- Other names: Myopia retinal detachment encephalocele

= Knobloch syndrome =

Medical condition characterised by eyesight problems

Knobloch syndrome is a rare genetic disorder presenting severe eyesight problems and often a defect in the skull. It was named after the ophthalmologist William Hunter Knobloch (1926–2005), who first described the syndrome in 1971. A usual occurrence is a degeneration of the vitreous humour and the retina, two components of the eye. This breakdown often results in the separation of the retina (the light-sensitive tissue at the back of the eye) from the eye, called retinal detachment, which can be recurrent. Extreme myopia (near-sightedness) is a common feature. The limited evidence available from electroretinography suggests that a cone-rod pattern of dysfunction is also a feature.

Knobloch syndrome is caused by mutations in an autosomal recessive inherited gene.

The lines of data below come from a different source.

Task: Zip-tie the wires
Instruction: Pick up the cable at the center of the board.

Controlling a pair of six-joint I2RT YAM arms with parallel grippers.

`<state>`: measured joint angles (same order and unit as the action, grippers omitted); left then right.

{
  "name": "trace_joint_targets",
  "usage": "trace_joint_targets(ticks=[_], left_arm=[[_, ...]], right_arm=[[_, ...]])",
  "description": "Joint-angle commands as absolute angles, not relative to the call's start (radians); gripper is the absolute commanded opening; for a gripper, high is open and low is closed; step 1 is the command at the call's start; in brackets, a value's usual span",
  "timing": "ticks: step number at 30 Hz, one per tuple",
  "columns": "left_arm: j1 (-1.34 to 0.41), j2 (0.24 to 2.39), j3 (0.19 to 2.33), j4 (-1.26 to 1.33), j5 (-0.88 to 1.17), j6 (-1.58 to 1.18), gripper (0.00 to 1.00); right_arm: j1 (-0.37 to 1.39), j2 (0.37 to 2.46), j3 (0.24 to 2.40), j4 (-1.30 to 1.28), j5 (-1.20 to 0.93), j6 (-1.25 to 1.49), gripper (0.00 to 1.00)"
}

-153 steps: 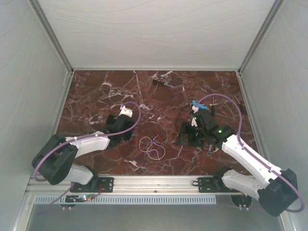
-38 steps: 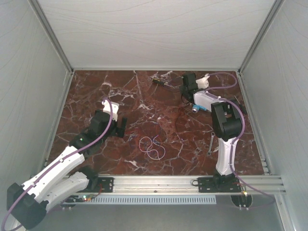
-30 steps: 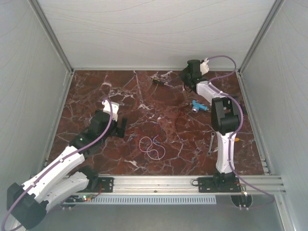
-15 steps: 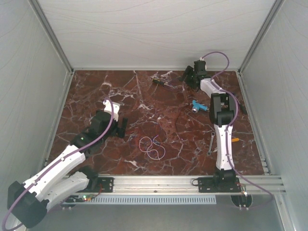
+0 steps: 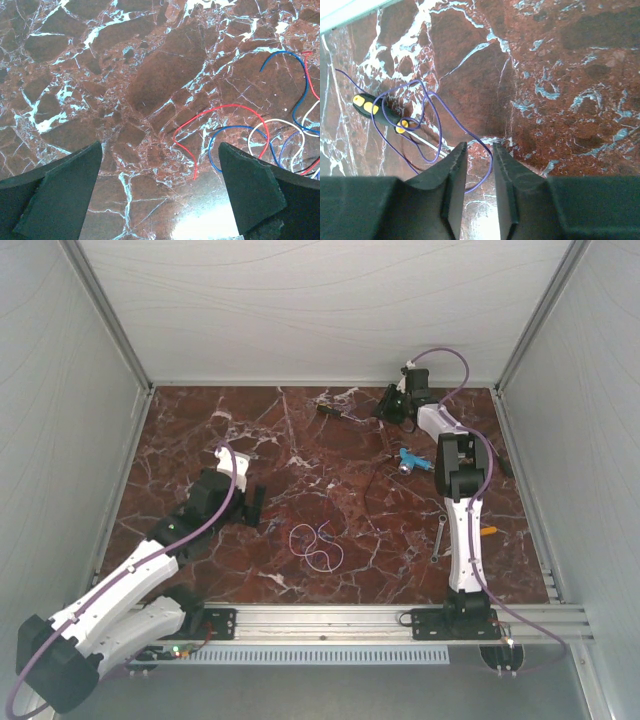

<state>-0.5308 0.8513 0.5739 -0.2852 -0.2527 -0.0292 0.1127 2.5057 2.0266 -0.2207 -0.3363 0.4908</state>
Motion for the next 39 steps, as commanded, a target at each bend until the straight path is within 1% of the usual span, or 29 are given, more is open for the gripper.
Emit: trace_joint_targets(ticks=[1,6,8,9,13,20,34,39], left_arm=[[-0.526,0.851,0.581,-0.238,-0.240,-0.028,1.00],[-0.526,0.853,0.581,-0.238,-0.235,-0.028,1.00],[-0.526,0.854,0.582,-0.237,-0.234,-0.028,1.00],[-0.526,0.855,0.581,-0.238,-0.234,-0.028,1.00],[-0.526,0.854,0.580,-0.235,-0.233,-0.028,1.00],[-0.525,0.857,0.580,-0.235,-0.229,-0.028,1.00],[-0.523,0.845,0.581,-0.236,-0.227,-0.029,1.00],[-0.523,0.841,0.579,-0.233,-0.224,-0.028,1.00]], right_arm=[[0.110,2.544,2.045,-0.254,-0.384,0.433,0.21],[0.112,2.561,2.072,-0.280,-0.390,0.400,0.10],[0.118,2.566,2.080,-0.294,-0.385,0.384,0.02],[0.122,2.568,2.082,-0.302,-0.382,0.375,0.00],[0.137,2.541,2.044,-0.280,-0.377,0.357,0.00],[0.153,2.396,1.984,-0.214,-0.378,0.345,0.00],[0.236,2.058,1.930,-0.171,-0.173,0.173,0.00],[0.278,1.971,1.929,-0.135,-0.175,0.121,0.00]])
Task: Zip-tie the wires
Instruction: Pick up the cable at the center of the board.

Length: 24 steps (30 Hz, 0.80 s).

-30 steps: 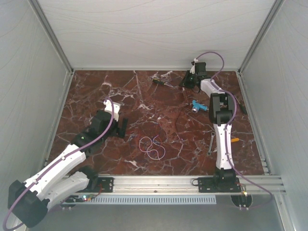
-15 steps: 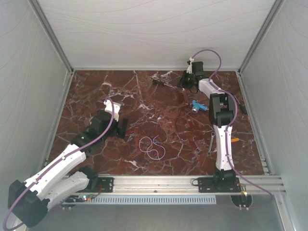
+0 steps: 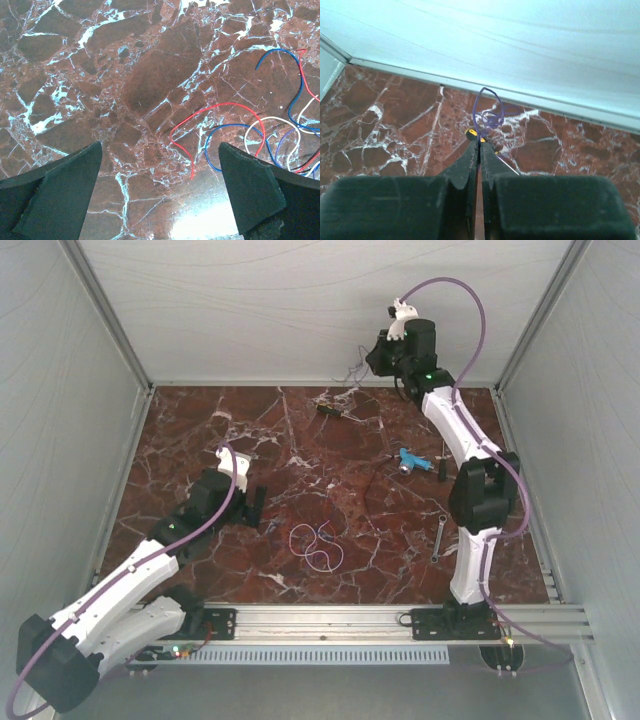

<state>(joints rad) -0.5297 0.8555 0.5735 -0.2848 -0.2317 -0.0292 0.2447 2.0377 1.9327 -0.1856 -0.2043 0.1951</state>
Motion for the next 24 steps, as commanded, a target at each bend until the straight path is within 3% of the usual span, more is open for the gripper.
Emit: trace_joint_targets(ticks=[1,9,24], left_arm=[[-0.523,0.839,0.579,-0.233,-0.223,-0.029,0.99],[-0.523,0.805,0.585,-0.224,-0.208,-0.026,1.00],[-0.513,0.507,0.573,0.031,-0.019,0.018,0.99]], right_arm=[[0.287,1.953,1.928,-0.130,-0.177,0.109,0.00],[0.343,1.787,1.827,-0.076,-0.366,0.043,0.00],[0.567,1.463,1.543,-0.064,-0.419,-0.162,0.00]])
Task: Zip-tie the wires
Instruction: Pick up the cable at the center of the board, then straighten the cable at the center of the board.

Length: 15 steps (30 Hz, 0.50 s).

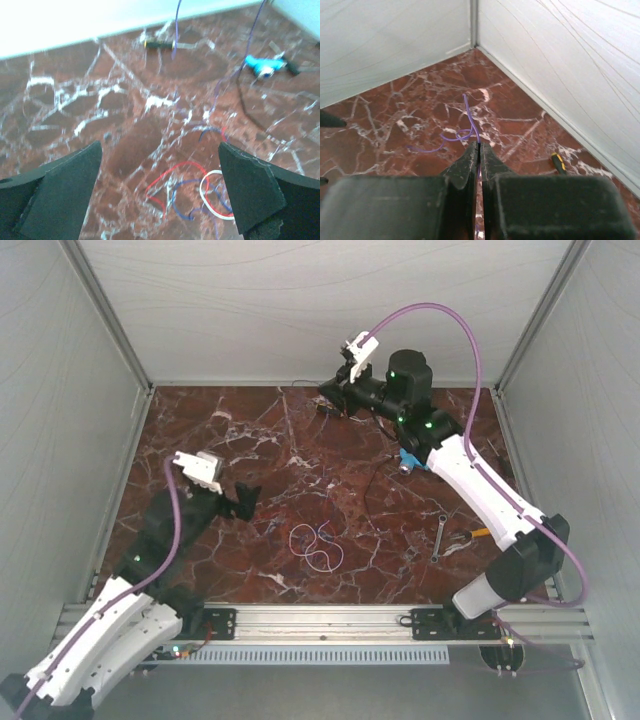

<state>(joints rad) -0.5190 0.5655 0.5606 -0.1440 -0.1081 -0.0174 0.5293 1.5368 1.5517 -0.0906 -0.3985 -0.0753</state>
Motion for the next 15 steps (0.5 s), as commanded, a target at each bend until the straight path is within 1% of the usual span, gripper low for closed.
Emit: trace_joint_targets(ticks=[1,7,15], left_arm=[[-0.512,0.499,0.581,0.046,0.006,0.038,0.99],[-0.512,0.542,0.731,0.030,0.051,0.039,0.93],[-0.512,0.679,0.927,0.046,0.200,-0.059,0.93]], right_arm=[[0.577,1.451,1.543,-0.074,-0.430,-0.171,0.00],[0.613,1.375,1.526,-0.095,-0.497,-0.184,0.00],[0.659,1.281,1.509,-0.097,-0.534,-0.191,0.00]])
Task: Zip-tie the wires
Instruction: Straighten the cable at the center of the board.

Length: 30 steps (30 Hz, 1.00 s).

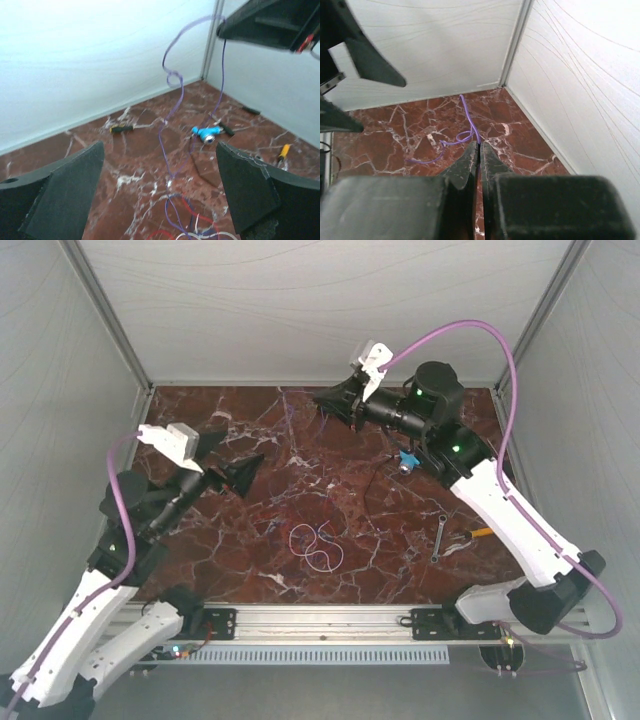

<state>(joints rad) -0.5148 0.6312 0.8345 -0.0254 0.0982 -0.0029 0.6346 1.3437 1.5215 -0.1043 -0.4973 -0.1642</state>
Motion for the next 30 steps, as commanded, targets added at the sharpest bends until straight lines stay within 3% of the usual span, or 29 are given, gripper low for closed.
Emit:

These mutations have been found in the COL18A1 gene that codes for a protein that builds collagen XVIII. This type of collagen is found in the basement membranes of various body tissues. Its deficiency in the eye is thought to be responsible for affecting normal eye development. There are two types of Knobloch syndrome with reports of a third type.
When caused by mutations in the COL18A1 gene it is called Knobloch syndrome type 1. The genes causing types II and III have yet to be identified.

Knobloch syndrome is also characterised by cataracts, dislocated lens with skull defects such as occipital encephalocele and occipital aplasia. Encephalocele is a neural tube defect where the skull has not completely closed and sac-like protrusions of the brain can push through the skull; (it can also result from other causes).
In Knobloch's syndrome this is usually seen in the occipital region, and aplasia is the underdevelopment of tissue again in this reference in the occipital area.